- Nestlé is partnering with Sime Darby Plantation on a "helpline" project to eliminate human and labor rights abuses in their shared palm oil supply chain, according to a company press release.
- The helpline, co-developed by business risk and sustainability solutions provider ELEVATE and Responsible Business Alliance, will give workers the ability to report on working conditions, recruitment, safety and other labor issues.
- Issues will be followed up and resolved by clear protocols. "We are working alongside other stakeholders, including suppliers, and we believe these ongoing efforts will help improve the lives of those affected by unacceptable practices," Magdi Batato, Nestlé Executive Vice President and Head of Operations, said in the press release.
Nestlé has been active in working to combat issues within the palm oil supply chain for some time but issues persist.
In addition to the helpline plan, the food giant took part in a cross-industry collaboration on human and labor rights in the palm oil supply chain. Along with other members of the Consumer Goods Forum (CGF), it commissioned a research report, published Nov. 6 by the Fair Labor Association. The report highlighted the need for companies to ensure workers have access to functioning grievance mechanisms.

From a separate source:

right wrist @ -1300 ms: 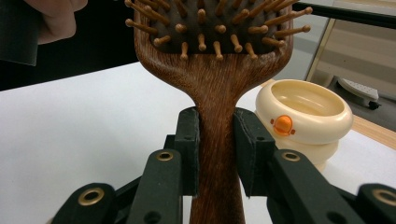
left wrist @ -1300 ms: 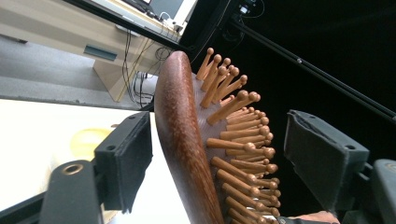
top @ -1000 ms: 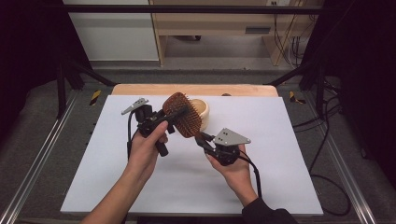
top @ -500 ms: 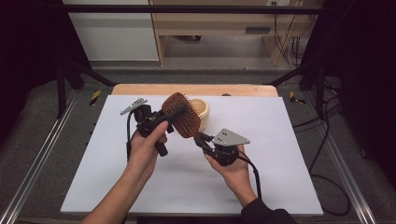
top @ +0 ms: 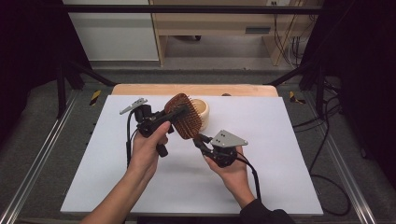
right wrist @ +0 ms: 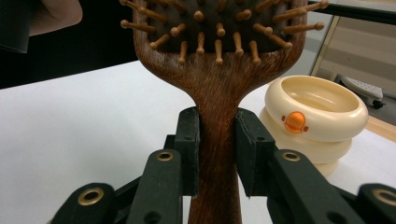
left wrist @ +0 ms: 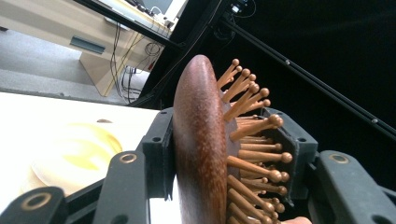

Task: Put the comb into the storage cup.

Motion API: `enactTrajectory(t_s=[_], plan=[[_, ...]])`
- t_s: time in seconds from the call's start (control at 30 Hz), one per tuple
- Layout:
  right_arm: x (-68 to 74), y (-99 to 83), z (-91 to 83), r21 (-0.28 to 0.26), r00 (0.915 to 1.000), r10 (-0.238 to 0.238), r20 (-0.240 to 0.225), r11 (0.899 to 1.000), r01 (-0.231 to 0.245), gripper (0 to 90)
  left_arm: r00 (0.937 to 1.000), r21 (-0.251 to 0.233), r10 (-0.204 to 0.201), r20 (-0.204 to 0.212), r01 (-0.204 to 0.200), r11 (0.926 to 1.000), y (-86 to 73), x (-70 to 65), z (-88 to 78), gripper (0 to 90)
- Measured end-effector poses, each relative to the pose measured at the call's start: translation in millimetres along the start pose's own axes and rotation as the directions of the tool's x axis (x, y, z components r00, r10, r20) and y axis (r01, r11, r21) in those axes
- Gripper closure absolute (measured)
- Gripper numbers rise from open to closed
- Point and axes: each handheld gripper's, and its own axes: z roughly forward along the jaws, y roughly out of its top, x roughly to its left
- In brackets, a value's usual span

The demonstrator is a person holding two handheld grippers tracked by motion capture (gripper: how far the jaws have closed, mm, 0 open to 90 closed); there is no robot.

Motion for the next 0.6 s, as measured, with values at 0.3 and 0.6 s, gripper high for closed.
enactTrajectory(t_s=[0.3,0.6], plan=[[-0.4,-2.6,2.5,-0.001,0.9997,0.019,-0.016,1.0,-0.019,72.2,0.9997,0.004,0.023,-0.01,-0.023,0.9997,-1.3,-1.9,0.1,50.5],[-2.9,-5.0,3.4,0.003,0.9985,0.042,-0.035,0.999,-0.042,72.1,0.9993,0.008,0.036,-0.007,-0.036,0.9993,-2.7,-2.9,1.4,50.7]])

Nestlé also has developed its own action plan in regards to sustainable palm oil production, promising to be 100% responsibly sourced by 2020. Other key elements of the plan include not using palm oil from areas cleared of natural forests after Dec. 31, 2015; respecting local and indigenous communities; protecting high carbon stock lands and peatlands, and complying with the principles and criteria of the Roundtable on Sustainable Palm Oil (RSPO), the industry-wide certification body that promotes the growth and use of sustainable palm oil products.
Palm oil is used in food products, detergents, cosmetics and, to a small extent, biofuel, as it offers a far greater yield at a lower cost of production than other vegetable oils. In fact, according to Statista, 69.6 million metric tons of palm oil were produced in 2017 and 2018.
However, the industry has been under fire for many years with critics such as Amnesty International, Greenpeace and the World Wildlife Fund (WWF) citing deforestation, habitat degradation, climate change, animal cruelty and indigenous rights abuses in the countries where it is produced, because the land and forests must be cleared for the development of oil palm plantations.
According to the World Wildlife Fund, "large-scale deforestation is pushing many species to extinction, and findings show that if nothing changes species like the orangutan could become extinct in the wild within the next 5-10 years, and Sumatran tigers less than 3 years."